Exceptions in ionization energies[edit]

There are exceptions to the general trend of rising ionization energies within a period. For example, the value decreases from beryllium ( 
4
Be
: 9.3 eV) to boron ( 
5
B
: 8.3 eV), and from nitrogen ( 
7
N
: 14.5 eV) to oxygen ( 
8
O
: 13.6 eV). These dips can be explained in terms of electron configurations.[13]

The added electron in the p-orbital is clearly evident.

Boron has its last electron in a 2p orbital, which has its electron density further away from the nucleus on average than the 2s electrons in the same shell. The 2s electrons then shield the 2p electron from the nucleus to some extent, and it is easier to remove the 2p electron from boron than to remove a 2s electron from beryllium, resulting in lower ionization energy for B.[2]

Nitrogen and oxygen's electron configuration
These electron configurations do not show the full half-filled orbitals. Let's look at the next image.
Nitrogen and oxygen's electron configuration using box and arrows
Here the electron added clearly has a spin opposed to the other 2p electrons, which decreases the ionization energy of oxygen

In oxygen, the last electron shares a doubly occupied p-orbital with an electron of opposing spin. The two electrons in the same orbital are closer together on average than two electrons in different orbitals, so that they shield each other more effectively and it is easier to remove one, resulting in lower ionization energy.[2][14]
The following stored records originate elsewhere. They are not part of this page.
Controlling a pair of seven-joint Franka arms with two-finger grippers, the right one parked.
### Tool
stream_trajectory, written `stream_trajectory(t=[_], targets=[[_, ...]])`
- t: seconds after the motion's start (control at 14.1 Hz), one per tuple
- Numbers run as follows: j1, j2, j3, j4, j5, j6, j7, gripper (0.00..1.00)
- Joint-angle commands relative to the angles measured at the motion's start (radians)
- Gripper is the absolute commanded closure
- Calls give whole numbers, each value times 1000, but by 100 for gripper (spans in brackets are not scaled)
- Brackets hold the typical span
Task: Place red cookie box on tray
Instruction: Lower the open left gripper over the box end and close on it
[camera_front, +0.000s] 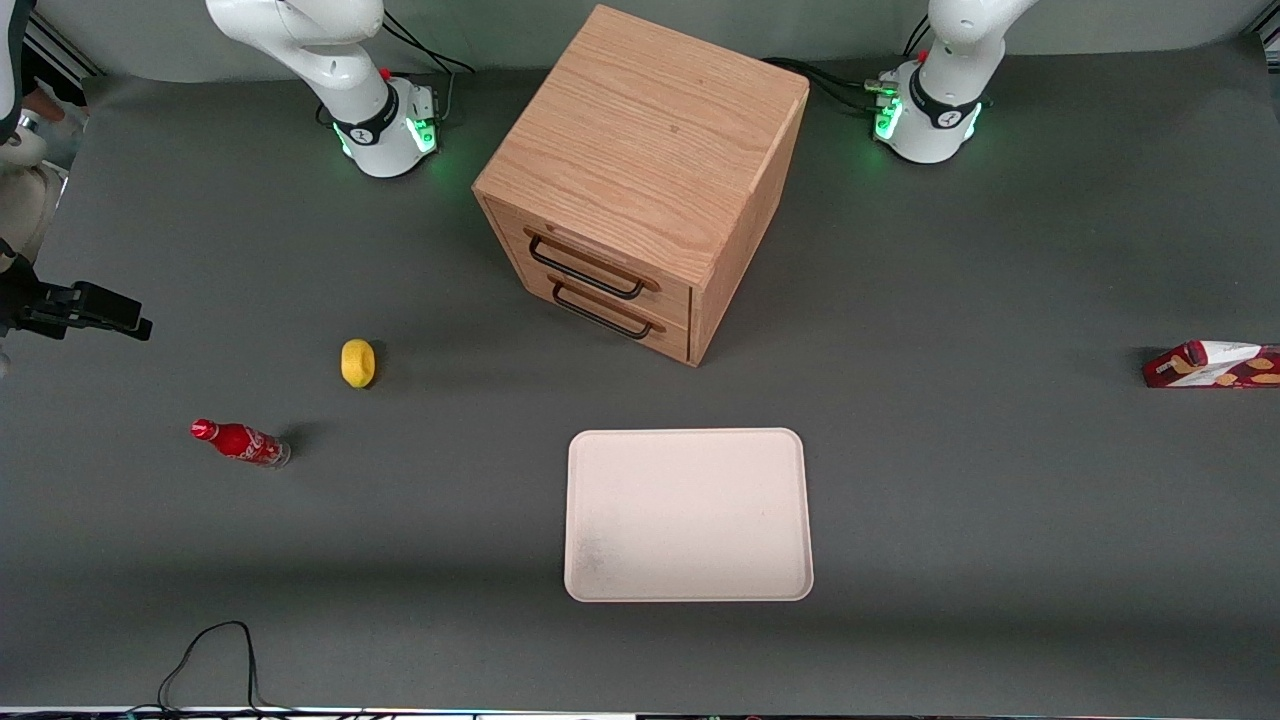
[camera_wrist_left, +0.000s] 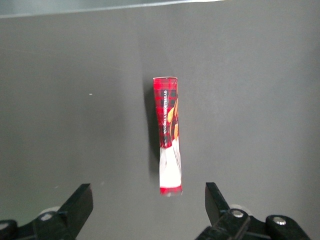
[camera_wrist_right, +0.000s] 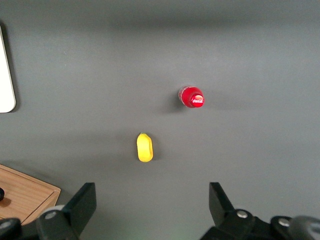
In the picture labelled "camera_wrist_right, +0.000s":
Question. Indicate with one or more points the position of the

Furthermore, after every noble gas element, the ionization energy drastically drops. This occurs because the outer electron in the alkali metals requires a much lower amount of energy to be removed from the atom than the inner shells. This also gives rise to low electronegativity values for the alkali metals.[15][16][17]

Zinc and Gallium's respective electron configurations
Because of a single p-orbital electron in gallium's configuration, makes the overall structure less stable, hence the dip in ionization energy values[18]
Radium and Actinium's Electron Configuration (condensed)
Actinium's electron configuration predetermines that it would require less energy in order to remove that single f-orbital electron, ergo even though it has a larger EC, radium still has the higher IE[19]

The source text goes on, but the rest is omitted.